You will notice a) there is no ground wiring shown, and b) there is a mystery cap C12 shown between the fused line and the chassis.  If we presume the fused line is the mains active then finding a highish voltage on the chassis with a high resistance meter is no surprise - it is being coupled through C12.

In Australia we inherited the British LEN or Live, Earth, Neutral three-wire system from the outset, whereas in the US the system was initially an "economised" two-wire system of active and neutral only.  Moreover, for reasons that are obscure to me, the US opted for an un-polarised connector, meaning that the active could turn up randomly on either mains wire in the amp.

Many amps including Fenders were fitted with a three position mains switch that was "off" in the middle and "on" either way, but the difference was that this "killer capacitor" (C12) was switched to one line or the other, allowing it to be selected to the neutral line.  This stopped "noises off stage" and getting "tings", mild shocks, from touching other equipment.
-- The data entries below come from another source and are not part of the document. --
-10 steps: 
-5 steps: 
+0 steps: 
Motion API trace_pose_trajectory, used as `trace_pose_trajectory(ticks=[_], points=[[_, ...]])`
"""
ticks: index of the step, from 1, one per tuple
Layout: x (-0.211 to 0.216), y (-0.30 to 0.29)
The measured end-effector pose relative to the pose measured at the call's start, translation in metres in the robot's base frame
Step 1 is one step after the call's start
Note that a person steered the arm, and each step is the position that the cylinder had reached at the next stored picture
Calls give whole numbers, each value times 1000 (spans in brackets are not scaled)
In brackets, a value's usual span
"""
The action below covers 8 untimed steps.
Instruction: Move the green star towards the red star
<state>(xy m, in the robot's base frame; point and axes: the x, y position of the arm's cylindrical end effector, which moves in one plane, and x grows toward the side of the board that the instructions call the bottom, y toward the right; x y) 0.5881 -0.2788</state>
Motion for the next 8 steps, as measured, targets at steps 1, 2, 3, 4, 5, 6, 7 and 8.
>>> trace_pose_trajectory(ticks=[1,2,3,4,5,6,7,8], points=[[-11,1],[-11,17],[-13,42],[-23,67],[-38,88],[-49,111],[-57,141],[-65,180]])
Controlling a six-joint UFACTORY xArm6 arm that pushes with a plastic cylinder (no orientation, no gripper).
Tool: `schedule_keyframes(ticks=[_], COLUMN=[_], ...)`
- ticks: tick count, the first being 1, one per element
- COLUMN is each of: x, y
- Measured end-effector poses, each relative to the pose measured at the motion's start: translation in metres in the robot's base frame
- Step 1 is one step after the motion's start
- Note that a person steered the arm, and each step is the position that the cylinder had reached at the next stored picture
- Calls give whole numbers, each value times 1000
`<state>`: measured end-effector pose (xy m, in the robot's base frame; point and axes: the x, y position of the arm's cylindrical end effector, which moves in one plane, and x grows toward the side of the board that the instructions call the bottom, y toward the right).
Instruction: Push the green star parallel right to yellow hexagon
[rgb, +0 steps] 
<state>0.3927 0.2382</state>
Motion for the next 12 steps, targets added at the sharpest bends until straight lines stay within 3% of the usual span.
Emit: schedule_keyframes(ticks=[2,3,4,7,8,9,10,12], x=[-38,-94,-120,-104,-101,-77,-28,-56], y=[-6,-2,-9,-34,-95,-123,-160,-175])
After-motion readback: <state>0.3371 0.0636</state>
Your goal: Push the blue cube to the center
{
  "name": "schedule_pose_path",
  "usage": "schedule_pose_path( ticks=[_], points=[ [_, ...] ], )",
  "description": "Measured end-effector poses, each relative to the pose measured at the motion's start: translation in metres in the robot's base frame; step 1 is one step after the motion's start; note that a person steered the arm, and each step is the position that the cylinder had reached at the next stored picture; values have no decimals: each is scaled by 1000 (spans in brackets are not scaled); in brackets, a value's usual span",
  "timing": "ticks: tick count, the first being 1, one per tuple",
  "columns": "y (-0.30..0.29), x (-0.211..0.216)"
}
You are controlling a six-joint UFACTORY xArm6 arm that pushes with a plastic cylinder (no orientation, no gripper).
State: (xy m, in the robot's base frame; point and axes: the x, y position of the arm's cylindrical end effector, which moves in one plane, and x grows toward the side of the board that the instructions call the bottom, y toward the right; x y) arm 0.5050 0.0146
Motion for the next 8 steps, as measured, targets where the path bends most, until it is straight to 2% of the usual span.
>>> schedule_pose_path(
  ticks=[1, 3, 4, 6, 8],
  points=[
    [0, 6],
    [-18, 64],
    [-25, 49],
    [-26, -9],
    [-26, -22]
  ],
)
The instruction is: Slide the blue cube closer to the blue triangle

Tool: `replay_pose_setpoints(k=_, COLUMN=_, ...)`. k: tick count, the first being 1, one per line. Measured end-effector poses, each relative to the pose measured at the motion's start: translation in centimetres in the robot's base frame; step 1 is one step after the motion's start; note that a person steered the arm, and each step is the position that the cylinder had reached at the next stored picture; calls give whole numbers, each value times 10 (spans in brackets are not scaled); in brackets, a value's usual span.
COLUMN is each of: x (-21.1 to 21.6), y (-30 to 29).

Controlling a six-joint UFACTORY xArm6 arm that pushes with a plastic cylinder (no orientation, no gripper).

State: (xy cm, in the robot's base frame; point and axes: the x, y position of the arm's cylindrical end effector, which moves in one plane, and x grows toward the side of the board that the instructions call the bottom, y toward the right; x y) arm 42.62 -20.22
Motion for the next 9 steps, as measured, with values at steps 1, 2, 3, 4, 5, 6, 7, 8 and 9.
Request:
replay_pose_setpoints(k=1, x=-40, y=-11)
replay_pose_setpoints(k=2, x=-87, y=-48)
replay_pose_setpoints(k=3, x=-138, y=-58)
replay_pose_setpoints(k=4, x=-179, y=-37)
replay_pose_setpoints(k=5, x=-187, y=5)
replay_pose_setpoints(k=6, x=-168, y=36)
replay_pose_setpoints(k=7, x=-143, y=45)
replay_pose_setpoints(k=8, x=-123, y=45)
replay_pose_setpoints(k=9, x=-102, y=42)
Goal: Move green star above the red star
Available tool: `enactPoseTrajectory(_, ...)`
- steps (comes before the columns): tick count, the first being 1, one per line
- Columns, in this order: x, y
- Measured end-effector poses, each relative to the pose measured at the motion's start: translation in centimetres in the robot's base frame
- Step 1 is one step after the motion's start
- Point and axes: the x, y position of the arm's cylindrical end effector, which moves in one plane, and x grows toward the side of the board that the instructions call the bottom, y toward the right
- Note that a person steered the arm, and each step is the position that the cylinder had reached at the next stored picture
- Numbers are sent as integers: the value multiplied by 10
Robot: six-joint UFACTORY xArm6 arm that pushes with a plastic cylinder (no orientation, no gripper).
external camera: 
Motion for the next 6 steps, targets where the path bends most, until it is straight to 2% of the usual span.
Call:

In LEN practice we don't have this "killer capacitor", and in fact amps with three-way power switching like the Fenders are modified by importers to have a three core LEN mains lead with the safety earth bonded to the chassis, and the "killer cap" removed altogether.

So, you go three wire mains lead, securely bond the earth lead to the chassis, and remove C12.

Your stray voltages should vanish, and hopefully your problem with "noises off" as well.

I'm really glad to see the US is slowly moving towards the safer LEN standard, and 'tho 100 years late, better late than never.   :dbtu:

The idea shown in Hum.pdf is known generically as a "ground lift resistor", 'tho this is a fairly fancy implementation of the idea.  This is rarely required outside studio settings where an awful lot of mains powered gear is cross-connected with screened signal cables, and even the slightest hum from a ground loop can be a major problem.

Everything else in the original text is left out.